Exercise prompt
Match the string "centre" against each line below, and copy every line that matches.

Data records
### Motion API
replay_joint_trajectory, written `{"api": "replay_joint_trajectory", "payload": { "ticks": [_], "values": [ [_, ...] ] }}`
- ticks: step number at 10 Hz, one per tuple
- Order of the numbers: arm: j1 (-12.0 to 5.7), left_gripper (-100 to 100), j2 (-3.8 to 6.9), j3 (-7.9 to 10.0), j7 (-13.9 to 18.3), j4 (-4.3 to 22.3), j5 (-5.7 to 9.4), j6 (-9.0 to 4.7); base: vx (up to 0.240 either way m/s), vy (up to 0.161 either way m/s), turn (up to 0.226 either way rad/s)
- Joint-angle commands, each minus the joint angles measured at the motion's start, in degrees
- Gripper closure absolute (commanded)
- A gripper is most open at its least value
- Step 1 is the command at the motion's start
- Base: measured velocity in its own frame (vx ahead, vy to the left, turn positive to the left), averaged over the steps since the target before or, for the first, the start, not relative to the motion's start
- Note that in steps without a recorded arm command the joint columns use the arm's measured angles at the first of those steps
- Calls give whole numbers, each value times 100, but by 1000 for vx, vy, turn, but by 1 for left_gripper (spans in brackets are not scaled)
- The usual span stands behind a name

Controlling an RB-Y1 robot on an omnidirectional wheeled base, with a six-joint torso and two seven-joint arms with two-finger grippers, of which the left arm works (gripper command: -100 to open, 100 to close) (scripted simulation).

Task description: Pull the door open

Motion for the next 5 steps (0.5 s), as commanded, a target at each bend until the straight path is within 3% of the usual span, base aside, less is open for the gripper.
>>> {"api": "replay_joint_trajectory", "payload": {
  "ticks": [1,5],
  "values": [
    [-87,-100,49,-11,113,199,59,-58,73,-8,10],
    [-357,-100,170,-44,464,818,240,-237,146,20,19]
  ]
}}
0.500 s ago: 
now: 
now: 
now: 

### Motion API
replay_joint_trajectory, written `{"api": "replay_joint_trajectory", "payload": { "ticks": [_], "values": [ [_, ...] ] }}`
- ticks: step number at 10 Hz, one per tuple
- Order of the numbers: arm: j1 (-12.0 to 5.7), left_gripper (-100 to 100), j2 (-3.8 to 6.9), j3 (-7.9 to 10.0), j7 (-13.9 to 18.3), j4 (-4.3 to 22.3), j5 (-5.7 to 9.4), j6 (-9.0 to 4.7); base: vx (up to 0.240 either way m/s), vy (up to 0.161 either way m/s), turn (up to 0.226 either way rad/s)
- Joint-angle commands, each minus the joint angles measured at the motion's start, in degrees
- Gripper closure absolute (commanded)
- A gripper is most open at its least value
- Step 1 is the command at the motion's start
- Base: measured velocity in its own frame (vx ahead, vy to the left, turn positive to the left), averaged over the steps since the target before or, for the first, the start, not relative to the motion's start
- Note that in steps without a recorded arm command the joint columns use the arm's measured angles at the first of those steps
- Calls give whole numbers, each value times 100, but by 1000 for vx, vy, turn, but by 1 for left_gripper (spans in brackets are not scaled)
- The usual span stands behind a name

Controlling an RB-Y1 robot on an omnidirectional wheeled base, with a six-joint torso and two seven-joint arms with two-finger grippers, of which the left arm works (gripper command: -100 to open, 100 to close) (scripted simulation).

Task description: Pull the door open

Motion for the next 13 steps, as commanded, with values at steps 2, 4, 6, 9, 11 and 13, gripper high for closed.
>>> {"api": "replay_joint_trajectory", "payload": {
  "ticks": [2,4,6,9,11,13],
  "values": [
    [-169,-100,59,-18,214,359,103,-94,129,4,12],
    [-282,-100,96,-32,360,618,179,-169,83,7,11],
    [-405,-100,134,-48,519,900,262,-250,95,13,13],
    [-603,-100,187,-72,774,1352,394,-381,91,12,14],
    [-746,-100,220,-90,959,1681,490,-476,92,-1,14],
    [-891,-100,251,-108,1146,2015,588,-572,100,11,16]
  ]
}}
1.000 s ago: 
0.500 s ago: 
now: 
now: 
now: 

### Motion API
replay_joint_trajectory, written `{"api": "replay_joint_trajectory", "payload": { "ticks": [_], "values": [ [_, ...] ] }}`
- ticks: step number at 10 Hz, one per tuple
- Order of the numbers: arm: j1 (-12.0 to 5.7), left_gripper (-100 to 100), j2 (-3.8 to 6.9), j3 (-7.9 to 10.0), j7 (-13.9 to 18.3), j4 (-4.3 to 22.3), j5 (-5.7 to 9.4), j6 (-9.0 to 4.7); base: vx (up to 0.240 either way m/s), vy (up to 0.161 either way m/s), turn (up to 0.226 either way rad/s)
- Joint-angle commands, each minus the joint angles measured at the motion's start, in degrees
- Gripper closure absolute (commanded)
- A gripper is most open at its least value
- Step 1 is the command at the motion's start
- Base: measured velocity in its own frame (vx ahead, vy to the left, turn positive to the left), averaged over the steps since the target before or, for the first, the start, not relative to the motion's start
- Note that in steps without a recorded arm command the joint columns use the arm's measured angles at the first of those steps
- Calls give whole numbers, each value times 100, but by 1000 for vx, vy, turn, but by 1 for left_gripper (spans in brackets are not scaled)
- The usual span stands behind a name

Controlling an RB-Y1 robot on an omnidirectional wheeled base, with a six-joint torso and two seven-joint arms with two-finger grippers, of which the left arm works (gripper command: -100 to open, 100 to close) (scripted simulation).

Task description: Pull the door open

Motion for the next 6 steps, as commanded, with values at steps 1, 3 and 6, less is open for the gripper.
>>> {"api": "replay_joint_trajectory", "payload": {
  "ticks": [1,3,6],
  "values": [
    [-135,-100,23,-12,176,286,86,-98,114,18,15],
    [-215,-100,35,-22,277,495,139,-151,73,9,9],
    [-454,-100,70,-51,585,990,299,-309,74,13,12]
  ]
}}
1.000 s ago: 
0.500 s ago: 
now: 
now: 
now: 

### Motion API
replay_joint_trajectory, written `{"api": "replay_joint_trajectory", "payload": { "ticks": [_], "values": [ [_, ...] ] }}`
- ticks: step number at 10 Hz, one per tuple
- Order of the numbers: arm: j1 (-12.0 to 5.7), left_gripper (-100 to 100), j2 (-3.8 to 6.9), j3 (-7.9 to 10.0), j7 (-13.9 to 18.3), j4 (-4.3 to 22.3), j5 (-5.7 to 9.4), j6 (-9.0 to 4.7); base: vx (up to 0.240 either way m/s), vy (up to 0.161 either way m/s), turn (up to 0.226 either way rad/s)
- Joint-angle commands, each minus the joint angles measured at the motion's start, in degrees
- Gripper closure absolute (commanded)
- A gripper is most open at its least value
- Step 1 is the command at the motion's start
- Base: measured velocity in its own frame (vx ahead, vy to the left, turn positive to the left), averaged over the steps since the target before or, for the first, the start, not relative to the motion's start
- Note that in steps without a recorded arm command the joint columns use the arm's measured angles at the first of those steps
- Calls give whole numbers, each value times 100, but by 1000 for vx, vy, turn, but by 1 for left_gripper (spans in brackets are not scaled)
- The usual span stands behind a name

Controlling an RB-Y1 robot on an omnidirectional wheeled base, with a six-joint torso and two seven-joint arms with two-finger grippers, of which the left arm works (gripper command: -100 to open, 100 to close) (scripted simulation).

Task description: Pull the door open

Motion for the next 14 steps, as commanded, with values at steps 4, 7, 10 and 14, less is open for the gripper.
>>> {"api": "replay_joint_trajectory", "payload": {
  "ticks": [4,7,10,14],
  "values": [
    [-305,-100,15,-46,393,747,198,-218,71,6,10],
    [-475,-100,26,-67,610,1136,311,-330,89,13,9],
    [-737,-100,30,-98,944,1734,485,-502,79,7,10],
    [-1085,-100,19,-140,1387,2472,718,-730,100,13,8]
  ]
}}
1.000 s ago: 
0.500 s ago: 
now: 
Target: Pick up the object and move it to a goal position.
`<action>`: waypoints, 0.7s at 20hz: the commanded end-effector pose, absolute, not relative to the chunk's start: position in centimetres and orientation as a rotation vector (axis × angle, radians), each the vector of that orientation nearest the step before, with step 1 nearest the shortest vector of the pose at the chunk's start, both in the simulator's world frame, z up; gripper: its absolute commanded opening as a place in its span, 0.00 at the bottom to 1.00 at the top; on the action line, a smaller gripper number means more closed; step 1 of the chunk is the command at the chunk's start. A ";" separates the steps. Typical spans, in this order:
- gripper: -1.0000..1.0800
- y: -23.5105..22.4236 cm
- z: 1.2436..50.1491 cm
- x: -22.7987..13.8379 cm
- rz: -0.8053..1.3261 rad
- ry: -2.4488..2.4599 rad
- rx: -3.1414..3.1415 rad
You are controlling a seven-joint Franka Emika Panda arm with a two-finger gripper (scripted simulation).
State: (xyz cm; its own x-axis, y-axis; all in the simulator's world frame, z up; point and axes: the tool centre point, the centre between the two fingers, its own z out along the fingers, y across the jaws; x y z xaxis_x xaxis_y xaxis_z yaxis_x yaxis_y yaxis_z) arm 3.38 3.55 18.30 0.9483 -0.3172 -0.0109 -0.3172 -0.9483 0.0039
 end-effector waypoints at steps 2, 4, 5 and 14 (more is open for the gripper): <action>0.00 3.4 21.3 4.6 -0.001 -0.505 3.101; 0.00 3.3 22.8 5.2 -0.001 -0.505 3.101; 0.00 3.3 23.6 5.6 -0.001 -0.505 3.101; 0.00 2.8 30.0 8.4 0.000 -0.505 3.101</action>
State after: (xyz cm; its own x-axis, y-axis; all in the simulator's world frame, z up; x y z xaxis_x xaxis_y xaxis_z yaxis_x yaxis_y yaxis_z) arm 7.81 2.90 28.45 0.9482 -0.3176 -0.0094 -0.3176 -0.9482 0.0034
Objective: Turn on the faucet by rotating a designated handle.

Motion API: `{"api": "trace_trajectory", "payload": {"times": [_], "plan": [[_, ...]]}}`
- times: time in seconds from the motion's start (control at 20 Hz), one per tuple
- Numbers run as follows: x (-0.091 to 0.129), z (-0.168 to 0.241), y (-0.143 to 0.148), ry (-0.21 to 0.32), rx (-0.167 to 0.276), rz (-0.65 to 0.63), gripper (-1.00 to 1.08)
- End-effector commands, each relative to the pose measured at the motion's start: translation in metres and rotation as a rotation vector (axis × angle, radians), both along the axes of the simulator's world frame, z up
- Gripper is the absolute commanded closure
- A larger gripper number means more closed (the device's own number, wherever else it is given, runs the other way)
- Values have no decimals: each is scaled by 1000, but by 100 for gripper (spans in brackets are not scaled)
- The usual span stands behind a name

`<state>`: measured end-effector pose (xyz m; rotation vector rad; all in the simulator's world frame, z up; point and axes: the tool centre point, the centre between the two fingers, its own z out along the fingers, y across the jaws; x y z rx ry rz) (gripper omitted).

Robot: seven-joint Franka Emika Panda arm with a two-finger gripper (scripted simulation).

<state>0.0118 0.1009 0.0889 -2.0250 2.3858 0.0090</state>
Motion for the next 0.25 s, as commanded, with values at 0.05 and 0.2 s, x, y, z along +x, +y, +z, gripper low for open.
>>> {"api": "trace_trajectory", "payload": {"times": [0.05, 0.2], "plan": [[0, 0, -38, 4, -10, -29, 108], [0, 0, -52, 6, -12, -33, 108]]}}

Solution
State: (xyz cm; its own x-axis, y-axis; all in the simulator's world frame, z up; point and axes: the tool centre point, the centre between the two fingers, its own z out along the fingers, y across the jaws; x y z xaxis_x xaxis_y xaxis_z yaxis_x yaxis_y yaxis_z) arm 3.38 3.55 18.30 0.9483 -0.3172 -0.0109 -0.3172 -0.9483 0.0039
`<state>`: measured end-effector pose (xyz m; rotation vector rad; all in the simulator's world frame, z up; point and axes: the tool centre point, the centre between the two fingers, its own z out along the fingers, y across the jaws; x y z rx ry rz) (gripper omitted).

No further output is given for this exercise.